As of 2009, non-military cryptography exports from the U.S. are controlled by the Department of Commerce's Bureau of Industry and Security.[6] Some restrictions still exist, even for mass market products; particularly with regards to export to "rogue states" and terrorist organizations. Militarized encryption equipment, TEMPEST-approved electronics, custom cryptographic software, and even cryptographic consulting services still require an export license[6](pp. 6–7). Furthermore, encryption registration with the BIS is required for the export of "mass market encryption commodities, software and components with encryption exceeding 64 bits" (75 FR 36494). For elliptic curves algorithms and asymmetric algorithms, the requirements for key length are 128 bit and 768 bits, respectively.[7] In addition, other items require a one-time review by, or notification to, BIS prior to export to most countries.[6] For instance, the BIS must be notified before open-source cryptographic software is made publicly available on the Internet, though no review is required.[8] Export regulations have been relaxed from pre-1996 standards, but are still complex.[6] Other countries, notably those participating in the Wassenaar Arrangement,[9] have similar restrictions.[10]

U.S. export rules Edit

U.S. non-military exports are controlled by Export Administration Regulations (EAR), a short name for the U.S. Code of Federal Regulations (CFR) Title 15 chapter VII, subchapter C.

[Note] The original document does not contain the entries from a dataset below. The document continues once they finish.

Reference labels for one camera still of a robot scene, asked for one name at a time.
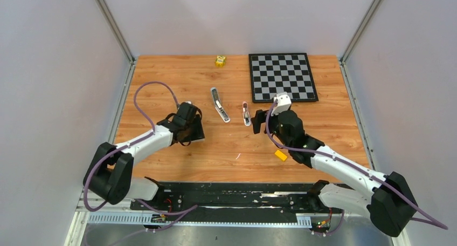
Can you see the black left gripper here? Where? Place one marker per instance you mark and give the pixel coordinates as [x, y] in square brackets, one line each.
[198, 134]

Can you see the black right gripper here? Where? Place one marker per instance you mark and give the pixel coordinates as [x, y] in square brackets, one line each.
[260, 118]

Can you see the pink white small stapler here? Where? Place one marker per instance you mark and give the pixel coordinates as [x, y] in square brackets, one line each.
[246, 114]

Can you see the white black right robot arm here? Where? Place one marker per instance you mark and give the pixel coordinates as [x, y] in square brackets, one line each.
[386, 200]

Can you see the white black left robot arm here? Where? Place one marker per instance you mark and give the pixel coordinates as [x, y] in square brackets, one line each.
[110, 174]

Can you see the yellow rectangular block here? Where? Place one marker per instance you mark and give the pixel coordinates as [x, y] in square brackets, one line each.
[281, 155]

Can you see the black grey chessboard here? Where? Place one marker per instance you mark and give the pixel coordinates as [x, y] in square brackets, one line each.
[273, 73]

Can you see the small yellow toy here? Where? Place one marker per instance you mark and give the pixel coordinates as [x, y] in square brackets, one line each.
[220, 61]

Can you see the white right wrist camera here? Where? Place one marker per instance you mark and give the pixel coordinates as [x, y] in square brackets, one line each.
[282, 103]

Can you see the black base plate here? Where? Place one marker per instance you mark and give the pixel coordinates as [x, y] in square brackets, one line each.
[179, 196]

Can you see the aluminium rail base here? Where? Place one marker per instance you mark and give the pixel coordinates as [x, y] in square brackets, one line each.
[148, 218]

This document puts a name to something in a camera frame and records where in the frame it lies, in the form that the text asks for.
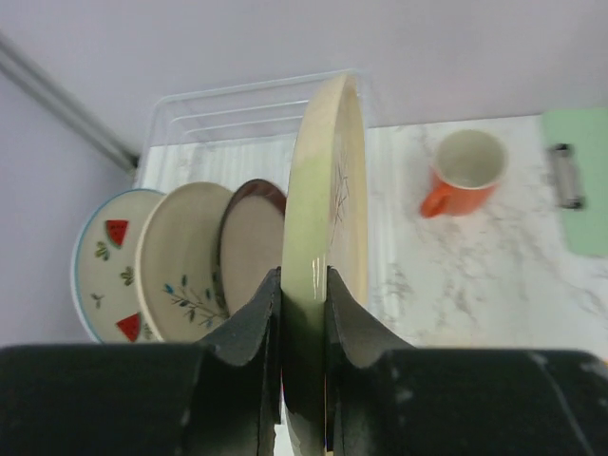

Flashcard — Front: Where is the white wire dish rack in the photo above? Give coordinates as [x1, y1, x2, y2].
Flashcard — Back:
[132, 68, 419, 348]

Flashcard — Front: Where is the watermelon pattern plate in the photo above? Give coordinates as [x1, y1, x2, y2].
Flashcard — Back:
[70, 189, 163, 343]

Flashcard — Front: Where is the brown rimmed plate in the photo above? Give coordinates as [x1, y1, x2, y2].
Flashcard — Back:
[217, 179, 287, 315]

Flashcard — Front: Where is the cream leaf pattern plate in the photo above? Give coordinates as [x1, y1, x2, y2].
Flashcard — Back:
[135, 181, 232, 343]

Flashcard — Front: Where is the orange mug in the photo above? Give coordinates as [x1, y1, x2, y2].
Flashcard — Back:
[419, 129, 507, 219]

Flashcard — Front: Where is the green cream branch plate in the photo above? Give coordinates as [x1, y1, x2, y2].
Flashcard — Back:
[280, 73, 368, 455]

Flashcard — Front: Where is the left aluminium frame post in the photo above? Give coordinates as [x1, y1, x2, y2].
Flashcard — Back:
[1, 33, 139, 174]

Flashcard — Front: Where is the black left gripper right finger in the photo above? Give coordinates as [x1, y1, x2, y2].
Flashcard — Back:
[324, 268, 607, 455]

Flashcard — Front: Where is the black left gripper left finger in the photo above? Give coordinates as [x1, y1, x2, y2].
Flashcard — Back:
[1, 270, 281, 455]

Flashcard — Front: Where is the green clipboard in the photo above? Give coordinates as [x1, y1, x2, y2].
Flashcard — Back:
[541, 107, 607, 257]

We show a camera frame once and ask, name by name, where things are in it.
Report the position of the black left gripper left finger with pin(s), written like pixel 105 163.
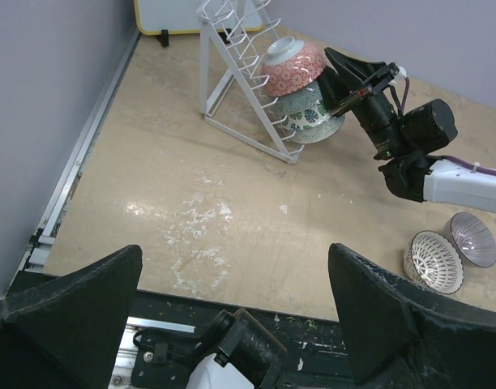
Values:
pixel 65 333

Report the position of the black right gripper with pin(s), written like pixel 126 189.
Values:
pixel 356 85

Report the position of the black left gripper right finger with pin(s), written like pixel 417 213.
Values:
pixel 400 335

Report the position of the grey hexagon red-rim bowl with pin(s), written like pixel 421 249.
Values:
pixel 300 100

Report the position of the teal triangle pattern bowl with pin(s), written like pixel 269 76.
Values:
pixel 314 134

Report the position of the maroon triangle pattern bowl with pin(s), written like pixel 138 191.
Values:
pixel 432 261

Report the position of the brown floral pattern bowl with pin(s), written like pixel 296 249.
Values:
pixel 291 64

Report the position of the purple striped bowl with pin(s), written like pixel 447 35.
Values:
pixel 472 239

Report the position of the green leaf pattern bowl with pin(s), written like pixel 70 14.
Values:
pixel 306 118

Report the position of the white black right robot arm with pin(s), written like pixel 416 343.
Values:
pixel 406 141

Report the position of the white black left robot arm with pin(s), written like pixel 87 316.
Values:
pixel 66 332

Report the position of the yellow-framed whiteboard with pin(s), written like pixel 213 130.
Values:
pixel 180 16

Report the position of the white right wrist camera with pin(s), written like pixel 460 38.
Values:
pixel 401 75

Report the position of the aluminium left side rail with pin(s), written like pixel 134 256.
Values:
pixel 42 240

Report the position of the white wire dish rack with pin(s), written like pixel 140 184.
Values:
pixel 232 27

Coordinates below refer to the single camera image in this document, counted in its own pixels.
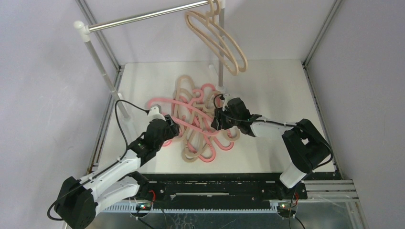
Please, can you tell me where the beige hanger large hook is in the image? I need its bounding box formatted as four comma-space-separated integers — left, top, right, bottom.
197, 128, 241, 161

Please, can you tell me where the pink hanger top hook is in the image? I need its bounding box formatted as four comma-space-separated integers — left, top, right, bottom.
147, 89, 219, 163

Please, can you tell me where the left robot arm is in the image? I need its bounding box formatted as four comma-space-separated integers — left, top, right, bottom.
50, 115, 180, 229

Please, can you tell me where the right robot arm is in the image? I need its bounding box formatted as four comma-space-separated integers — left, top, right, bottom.
211, 94, 334, 198

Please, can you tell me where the pink hanger long bar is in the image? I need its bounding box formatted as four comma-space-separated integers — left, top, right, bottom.
164, 83, 217, 146

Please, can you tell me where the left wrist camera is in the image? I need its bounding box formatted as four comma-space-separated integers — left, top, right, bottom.
147, 104, 165, 122

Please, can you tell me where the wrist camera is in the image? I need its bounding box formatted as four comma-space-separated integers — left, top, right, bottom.
147, 104, 165, 122
220, 93, 233, 112

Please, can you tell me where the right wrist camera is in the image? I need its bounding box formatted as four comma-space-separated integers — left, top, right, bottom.
220, 93, 233, 112

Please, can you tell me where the left black cable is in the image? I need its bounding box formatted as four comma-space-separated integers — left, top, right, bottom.
46, 99, 151, 221

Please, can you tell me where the black cable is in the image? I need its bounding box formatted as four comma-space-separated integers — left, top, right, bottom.
46, 99, 151, 221
213, 94, 334, 229

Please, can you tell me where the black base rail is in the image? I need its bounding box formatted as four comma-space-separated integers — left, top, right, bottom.
129, 172, 308, 210

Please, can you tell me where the right black cable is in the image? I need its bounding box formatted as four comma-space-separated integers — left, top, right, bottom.
213, 94, 334, 229

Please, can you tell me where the white clothes rack frame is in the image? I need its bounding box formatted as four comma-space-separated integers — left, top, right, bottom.
73, 0, 236, 143

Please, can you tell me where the aluminium frame post left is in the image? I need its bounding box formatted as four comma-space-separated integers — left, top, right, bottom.
75, 0, 121, 72

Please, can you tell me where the aluminium frame post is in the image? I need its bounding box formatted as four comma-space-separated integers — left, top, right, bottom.
302, 0, 344, 69
75, 0, 121, 72

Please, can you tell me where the aluminium frame post right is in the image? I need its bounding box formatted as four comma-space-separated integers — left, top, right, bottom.
302, 0, 344, 69

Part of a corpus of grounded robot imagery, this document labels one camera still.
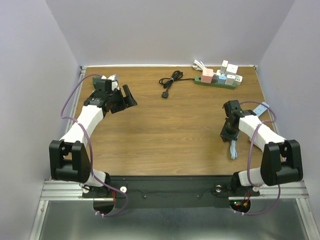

Encryption items specifically designed, developed, configured, adapted or modified for military applications (including command, control and intelligence applications) are controlled by the Department of State on the United States Munitions List.

Terminology Edit

Encryption export terminology is defined in EAR part 772.1.[11] In particular:

  • Encryption Component is an encryption commodity or software (but not the source code), including encryption chips, integrated circuits etc.
  • Encryption items include non-military encryption commodities, software, and technology.
  • Open cryptographic interface is a mechanism which is designed to allow a customer or other party to insert cryptographic functionality without the intervention, help or assistance of the manufacturer or its agents.
  • Ancillary cryptography items are the ones primarily used not for computing and communications, but for digital right management; games, household appliances; printing, photo and video recording (but not videoconferencing); business process automation; industrial or manufacturing systems (including robotics, fire alarms and HVAC); automotive, aviation and other transportation systems.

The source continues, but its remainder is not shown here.